> _TASK DESCRIPTION_
Pictures aside, repeat the whole listing word for word.
%%
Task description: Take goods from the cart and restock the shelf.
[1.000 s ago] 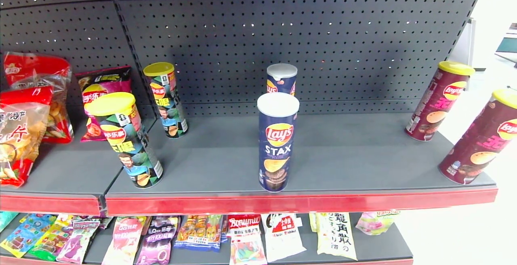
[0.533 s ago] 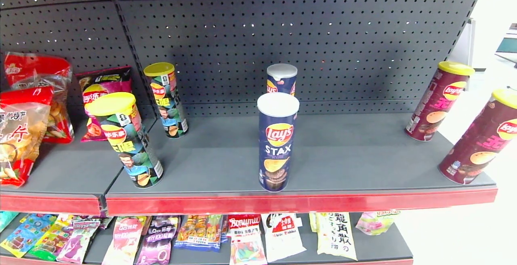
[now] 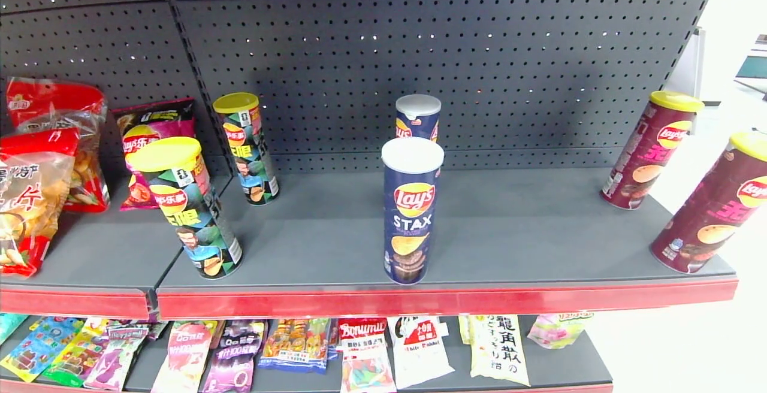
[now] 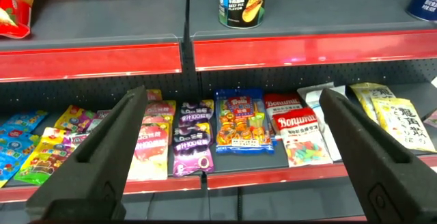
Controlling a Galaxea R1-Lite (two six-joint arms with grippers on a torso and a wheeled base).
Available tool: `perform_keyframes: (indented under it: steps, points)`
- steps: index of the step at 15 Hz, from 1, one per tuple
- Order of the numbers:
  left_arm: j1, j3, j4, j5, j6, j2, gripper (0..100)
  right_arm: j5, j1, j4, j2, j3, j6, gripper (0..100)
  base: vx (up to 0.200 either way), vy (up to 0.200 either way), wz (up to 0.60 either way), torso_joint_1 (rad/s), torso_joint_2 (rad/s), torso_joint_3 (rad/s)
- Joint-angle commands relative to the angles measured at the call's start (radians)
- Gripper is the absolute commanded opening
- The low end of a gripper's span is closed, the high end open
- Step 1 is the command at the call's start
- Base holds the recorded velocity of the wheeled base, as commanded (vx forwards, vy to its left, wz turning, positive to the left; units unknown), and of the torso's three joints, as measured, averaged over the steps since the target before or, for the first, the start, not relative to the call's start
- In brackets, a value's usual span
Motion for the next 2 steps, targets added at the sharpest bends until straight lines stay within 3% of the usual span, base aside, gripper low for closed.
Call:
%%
> _EXERCISE ANSWER_
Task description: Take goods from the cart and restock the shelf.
[1.000 s ago] 
[0.533 s ago] 
[now] 
[now] 
Controlling a Galaxea R1-Lite (two six-joint arms with grippers on a torso and a wheeled base).
Available tool: `perform_keyframes: (indented under it: steps, points)`
- steps: index of the step at 15 Hz, from 1, one per tuple
- Order of the numbers:
  left_arm: j1, j3, j4, j5, j6, j2, gripper (0..100)
  right_arm: j5, j1, j4, j2, j3, j6, gripper (0..100)
  base: vx (up to 0.200 either way), vy (up to 0.200 either way), wz (up to 0.60 either way), torso_joint_1 (rad/s), torso_joint_2 (rad/s), torso_joint_3 (rad/s)
- Joint-angle commands relative to the angles measured at the call's start (radians)
- Gripper is the absolute commanded opening
- The low end of a gripper's span is closed, the high end open
- Step 1 is the command at the call's start
- Base holds the recorded velocity of the wheeled base, as commanded (vx forwards, vy to its left, wz turning, positive to the left; units unknown), and of the torso's three joints, as measured, averaged over the steps since the target before or, for the first, the start, not relative to the call's start
- In brackets, a value's usual span
Motion for the next 2 steps, targets added at the sharpest bends until straight lines stay within 3% of the usual span, base aside, gripper low for closed.
Call:

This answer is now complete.